O prefeito Sérgio Lira disse que depende da regulamentação dessa lei para coibir esses donos de embarcações, que são chamados de Piratas, que não possuem alvarás para realizar os passeios às galés.

O advogado Renato Scalco, que representa a Associação dos Catamarãs, que realizam legalmente os passeios às Galés, declarou que a entidade já havia informado a ação dos “Piratas”, no dia 15 de maio desse ano, através de oficio entregue em mãos ao Prefeito Sérgio Lira, bem como feito reuniões para tratar do caso tanto com o Prefeito Sérgio Lira como com o secretário municipal de meio ambiente, alertando quanto a ação ilegal dos “Piratas” e os prejuízos que a atividade irregular traz ao Município, ao Meio Ambiente e a cadeia produtiva local do turismo.
Exemplo da pratica clandestina e predatória realizada pelos “Piratas” é a exploração das piscinas naturais de Ponta do Mangue onde apesar de proibida a realização comercial de passeios já era explorada pelos piratas, que passaram a lotar o local, infringindo a legislação federal e municipal e descumprindo o plano de manejo da APA Costa dos Corais. Ponta de Mangue apenas veio a ser autorizada para a visitação nesse mês de outubro para o uso exclusivo de jangadas.

 


O ofício entregue pela Associação dos Catamarãs, juntamente com documentos semelhantes apresentados por outras categorias que também sofrem com a atividade irregular no município, foi utilizado como fundamento do pleito do Município junto ao ICMBio para a intensificação das ações de fiscalização e o disciplinamento da visitação em Ponta de Mangue.
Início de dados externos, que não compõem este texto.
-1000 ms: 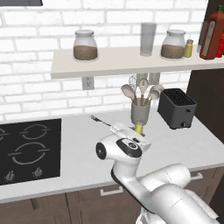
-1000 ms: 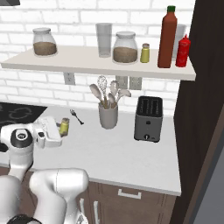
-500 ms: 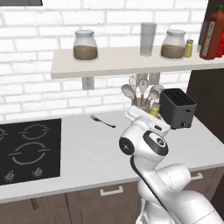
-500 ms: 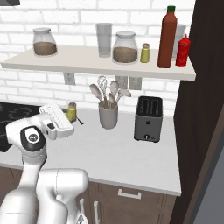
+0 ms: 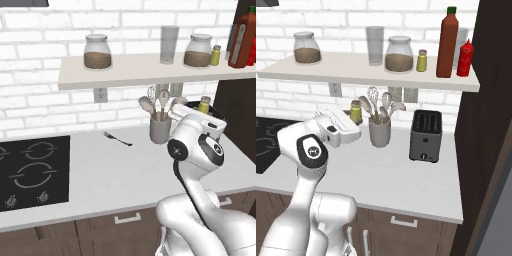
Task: Put the shaker and condiment bottle from the counter next to their counterparts in the cabinet.
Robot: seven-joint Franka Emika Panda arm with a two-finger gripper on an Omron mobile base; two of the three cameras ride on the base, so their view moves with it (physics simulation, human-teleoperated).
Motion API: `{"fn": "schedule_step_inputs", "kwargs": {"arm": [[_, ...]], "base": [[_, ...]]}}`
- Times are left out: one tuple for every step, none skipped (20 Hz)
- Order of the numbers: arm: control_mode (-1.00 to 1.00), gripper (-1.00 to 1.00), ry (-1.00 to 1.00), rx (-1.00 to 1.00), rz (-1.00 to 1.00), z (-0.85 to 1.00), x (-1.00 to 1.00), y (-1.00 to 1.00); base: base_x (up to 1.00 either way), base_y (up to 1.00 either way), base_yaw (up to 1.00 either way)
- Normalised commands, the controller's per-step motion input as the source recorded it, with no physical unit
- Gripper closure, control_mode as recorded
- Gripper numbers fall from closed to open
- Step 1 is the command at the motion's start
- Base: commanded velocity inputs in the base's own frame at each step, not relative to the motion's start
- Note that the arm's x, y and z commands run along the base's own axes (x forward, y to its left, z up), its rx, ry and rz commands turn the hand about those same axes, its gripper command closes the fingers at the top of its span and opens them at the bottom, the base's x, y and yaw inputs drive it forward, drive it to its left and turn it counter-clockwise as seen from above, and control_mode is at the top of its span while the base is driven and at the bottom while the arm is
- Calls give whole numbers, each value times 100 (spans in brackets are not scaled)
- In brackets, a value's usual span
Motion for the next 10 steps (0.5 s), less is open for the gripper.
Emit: {"fn": "schedule_step_inputs", "kwargs": {"arm": [[-100, 100, 0, -19, 8, 59, -11, -96], [-100, 100, 0, -20, 9, 61, -8, -99], [-100, 100, 0, -20, 9, 61, -7, -96], [-100, 100, 0, -19, 10, 59, -4, -96], [-100, 100, 0, -19, 10, 56, 0, -91], [-100, 100, 0, -18, 10, 54, 0, -89], [-100, 100, 0, -18, 9, 50, 0, -81], [-100, 100, 0, -19, 9, 52, 0, -80], [-100, 100, 0, -19, 6, 48, 0, -74], [-100, 100, 0, -23, 2, 50, 0, -74]], "base": [[0, 0, 0], [0, 0, 0], [0, 0, 0], [0, 0, 0], [0, 0, 0], [0, 0, 0], [0, 0, 0], [0, 0, 0], [0, 0, 0], [0, 0, 0]]}}
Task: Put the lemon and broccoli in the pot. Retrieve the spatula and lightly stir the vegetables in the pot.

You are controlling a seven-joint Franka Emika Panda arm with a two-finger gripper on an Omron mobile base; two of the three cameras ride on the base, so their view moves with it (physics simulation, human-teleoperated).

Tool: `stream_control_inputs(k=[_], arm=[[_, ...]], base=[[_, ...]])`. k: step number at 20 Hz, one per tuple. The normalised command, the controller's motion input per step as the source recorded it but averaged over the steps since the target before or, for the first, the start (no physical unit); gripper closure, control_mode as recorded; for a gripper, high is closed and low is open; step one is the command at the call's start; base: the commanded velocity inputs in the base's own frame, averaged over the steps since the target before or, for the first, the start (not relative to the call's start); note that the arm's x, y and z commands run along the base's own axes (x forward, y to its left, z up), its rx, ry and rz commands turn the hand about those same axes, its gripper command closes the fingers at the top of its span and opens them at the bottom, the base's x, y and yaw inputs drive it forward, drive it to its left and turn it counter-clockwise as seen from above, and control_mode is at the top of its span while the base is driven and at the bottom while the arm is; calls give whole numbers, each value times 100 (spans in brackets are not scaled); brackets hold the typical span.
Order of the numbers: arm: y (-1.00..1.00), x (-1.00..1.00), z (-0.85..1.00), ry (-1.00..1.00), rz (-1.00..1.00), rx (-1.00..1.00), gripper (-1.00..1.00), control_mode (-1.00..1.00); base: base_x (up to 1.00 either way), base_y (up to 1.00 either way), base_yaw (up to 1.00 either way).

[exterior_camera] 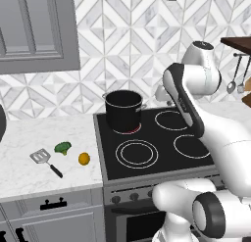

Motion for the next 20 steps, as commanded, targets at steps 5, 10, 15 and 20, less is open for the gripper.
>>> stream_control_inputs(k=[5, 10, 15, 20], arm=[[18, -38, 0, 0, 3, 0, -100, -100], [43, -58, -6, 0, 5, 0, -100, -100], [54, -24, -23, 0, 8, 0, -100, -100], [61, 0, -34, 0, 8, 0, -100, -100]], base=[[0, 0, 0], [0, 0, 0], [0, 0, 0], [0, 0, 0]])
Renato Scalco também ressalta que “a pratica da pirataria em nada se confunde com atividade de subsistência. Alguém que investe na compra de embarcações que custam em média R$130.000,00 não pode afirmar que vai passar fome, essa é a retorica utilizada pelos piratas”.
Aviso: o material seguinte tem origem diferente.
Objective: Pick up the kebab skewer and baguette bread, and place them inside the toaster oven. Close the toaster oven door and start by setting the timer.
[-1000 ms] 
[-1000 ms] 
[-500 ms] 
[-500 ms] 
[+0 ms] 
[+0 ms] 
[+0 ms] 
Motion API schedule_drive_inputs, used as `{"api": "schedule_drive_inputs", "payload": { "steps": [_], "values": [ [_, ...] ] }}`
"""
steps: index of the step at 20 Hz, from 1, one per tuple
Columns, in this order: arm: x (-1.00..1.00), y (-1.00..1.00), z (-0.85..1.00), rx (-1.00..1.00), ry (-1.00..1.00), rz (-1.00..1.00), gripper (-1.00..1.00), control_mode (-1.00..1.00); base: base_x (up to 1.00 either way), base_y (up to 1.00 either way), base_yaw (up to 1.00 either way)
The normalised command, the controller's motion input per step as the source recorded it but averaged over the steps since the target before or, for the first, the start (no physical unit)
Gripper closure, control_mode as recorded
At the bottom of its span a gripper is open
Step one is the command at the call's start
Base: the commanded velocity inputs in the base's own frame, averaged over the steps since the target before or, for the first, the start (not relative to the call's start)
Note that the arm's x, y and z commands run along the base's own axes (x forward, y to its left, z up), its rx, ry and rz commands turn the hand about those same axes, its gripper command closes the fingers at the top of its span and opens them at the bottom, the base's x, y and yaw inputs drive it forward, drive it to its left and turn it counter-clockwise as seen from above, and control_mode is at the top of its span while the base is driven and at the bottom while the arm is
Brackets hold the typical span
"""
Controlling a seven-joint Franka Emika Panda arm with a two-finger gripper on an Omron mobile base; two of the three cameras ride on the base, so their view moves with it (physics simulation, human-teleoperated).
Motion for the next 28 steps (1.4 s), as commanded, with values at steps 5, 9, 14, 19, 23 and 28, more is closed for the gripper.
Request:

A Atividade irregular vem causando danos não só ambientais como também prejuízos fiscais a prefeitura, que deixa de arrecadar seus tributos e a todo setor do turismo por precarizar a atividade e depreciar o destino.
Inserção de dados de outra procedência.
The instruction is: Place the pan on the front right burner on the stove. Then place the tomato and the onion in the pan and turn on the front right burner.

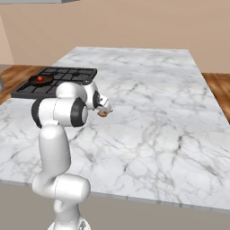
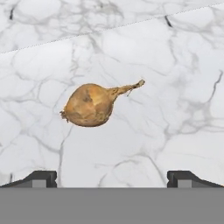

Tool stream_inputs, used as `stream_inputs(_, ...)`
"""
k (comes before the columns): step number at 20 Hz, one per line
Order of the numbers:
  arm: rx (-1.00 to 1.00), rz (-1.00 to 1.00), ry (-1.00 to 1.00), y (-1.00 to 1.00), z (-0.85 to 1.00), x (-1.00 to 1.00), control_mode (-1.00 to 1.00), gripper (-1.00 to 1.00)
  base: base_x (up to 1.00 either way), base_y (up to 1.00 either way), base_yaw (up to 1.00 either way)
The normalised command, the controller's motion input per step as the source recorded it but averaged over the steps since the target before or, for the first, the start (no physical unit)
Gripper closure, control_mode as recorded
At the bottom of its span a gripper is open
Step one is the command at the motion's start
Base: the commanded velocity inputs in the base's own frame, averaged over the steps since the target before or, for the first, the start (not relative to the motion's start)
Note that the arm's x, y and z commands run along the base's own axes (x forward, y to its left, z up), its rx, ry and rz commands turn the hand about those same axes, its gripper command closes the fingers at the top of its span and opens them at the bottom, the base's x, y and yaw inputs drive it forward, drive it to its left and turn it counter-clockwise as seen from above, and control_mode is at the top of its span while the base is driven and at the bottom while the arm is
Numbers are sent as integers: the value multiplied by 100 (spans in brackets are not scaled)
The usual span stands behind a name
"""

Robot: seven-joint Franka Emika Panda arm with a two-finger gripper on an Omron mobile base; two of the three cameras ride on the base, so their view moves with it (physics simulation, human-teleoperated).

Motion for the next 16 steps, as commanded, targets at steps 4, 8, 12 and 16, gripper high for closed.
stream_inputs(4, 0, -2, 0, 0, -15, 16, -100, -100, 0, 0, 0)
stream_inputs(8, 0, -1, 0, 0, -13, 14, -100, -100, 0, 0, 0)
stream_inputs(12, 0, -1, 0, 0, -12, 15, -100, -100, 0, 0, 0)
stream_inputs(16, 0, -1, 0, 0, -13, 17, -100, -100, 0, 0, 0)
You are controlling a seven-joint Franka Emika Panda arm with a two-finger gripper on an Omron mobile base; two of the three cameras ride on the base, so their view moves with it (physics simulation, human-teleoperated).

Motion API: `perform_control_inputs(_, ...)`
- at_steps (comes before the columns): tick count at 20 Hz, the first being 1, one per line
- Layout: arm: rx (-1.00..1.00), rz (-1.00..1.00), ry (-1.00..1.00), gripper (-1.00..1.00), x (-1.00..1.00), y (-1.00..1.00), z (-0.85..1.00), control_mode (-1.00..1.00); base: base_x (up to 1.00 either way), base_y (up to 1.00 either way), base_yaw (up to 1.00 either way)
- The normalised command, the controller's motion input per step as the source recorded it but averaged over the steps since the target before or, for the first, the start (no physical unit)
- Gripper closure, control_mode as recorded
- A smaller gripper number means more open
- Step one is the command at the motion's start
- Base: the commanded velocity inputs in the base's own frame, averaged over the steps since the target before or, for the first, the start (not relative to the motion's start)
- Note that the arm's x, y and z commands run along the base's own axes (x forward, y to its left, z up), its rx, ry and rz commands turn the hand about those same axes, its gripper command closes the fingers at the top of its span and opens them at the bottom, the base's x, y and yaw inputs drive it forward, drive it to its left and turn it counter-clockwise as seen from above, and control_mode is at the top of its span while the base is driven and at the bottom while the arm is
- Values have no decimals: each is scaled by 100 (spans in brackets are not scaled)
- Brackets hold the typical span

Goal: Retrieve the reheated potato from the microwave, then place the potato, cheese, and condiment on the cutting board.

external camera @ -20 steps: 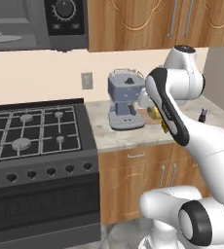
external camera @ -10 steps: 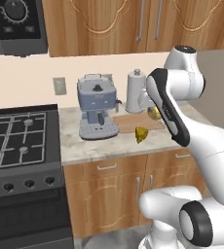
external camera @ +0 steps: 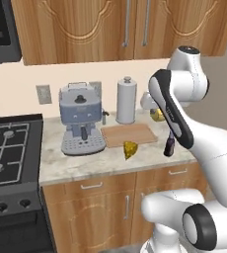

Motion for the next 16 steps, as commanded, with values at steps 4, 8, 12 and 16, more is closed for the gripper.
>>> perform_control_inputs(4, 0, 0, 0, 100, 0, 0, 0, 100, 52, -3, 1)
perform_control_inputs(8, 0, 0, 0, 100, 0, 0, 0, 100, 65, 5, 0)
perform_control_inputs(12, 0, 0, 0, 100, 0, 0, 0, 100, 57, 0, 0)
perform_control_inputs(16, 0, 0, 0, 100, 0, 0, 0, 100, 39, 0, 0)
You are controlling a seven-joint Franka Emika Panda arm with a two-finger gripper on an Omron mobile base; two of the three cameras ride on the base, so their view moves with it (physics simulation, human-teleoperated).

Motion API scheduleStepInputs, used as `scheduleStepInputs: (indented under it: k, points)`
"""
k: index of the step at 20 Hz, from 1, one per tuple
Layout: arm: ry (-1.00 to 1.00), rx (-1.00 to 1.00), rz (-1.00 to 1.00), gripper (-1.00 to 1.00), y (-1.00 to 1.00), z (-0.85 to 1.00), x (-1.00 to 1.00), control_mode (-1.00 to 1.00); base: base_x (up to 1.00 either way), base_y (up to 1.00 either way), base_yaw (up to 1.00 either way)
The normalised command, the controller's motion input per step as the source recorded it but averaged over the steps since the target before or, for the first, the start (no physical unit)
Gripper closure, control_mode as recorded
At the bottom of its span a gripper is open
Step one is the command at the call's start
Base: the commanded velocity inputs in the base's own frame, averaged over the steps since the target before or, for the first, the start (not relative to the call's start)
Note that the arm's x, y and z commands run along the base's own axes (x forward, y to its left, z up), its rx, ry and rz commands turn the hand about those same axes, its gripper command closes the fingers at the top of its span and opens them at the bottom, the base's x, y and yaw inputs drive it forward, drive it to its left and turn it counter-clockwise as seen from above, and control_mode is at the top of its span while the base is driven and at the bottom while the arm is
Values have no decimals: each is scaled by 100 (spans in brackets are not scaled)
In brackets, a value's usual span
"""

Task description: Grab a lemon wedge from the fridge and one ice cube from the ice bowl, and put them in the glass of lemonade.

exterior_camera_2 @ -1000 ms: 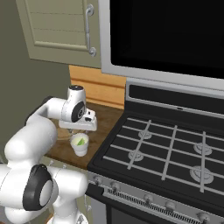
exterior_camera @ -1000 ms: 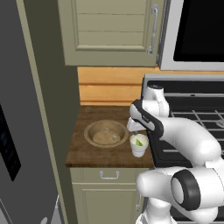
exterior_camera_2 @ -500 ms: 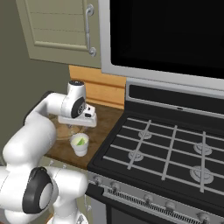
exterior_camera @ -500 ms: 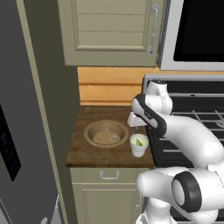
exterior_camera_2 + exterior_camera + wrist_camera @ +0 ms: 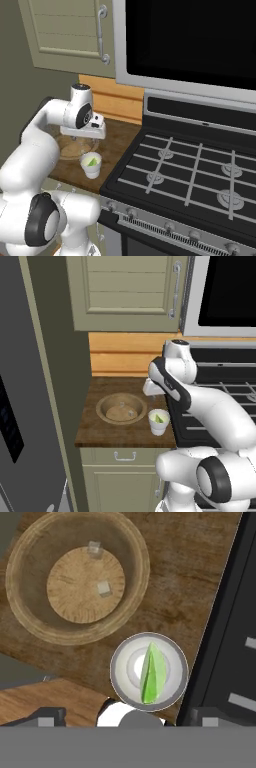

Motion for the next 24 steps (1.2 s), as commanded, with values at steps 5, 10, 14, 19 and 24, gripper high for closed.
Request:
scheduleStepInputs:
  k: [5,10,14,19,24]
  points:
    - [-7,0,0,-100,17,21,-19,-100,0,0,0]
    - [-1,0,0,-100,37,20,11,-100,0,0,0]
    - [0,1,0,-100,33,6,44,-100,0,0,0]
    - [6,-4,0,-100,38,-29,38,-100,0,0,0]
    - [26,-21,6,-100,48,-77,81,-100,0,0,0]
O advogado ressaltou ainda que as pessoas físicas e jurídicas que realizam os passeios dentro da lei são os maiores contribuintes do município, atrás apenas da rede hoteleira, e que contribuem para o desenvolvimento do turismo em Maragogi gerando empregos diretos e indiretos, qualificando e capacitando a sua mão de obra e apoiando o Poder Público Municipal e ao ICMBio nas ações de manutenção e proteção ao Meio Ambiente marinho.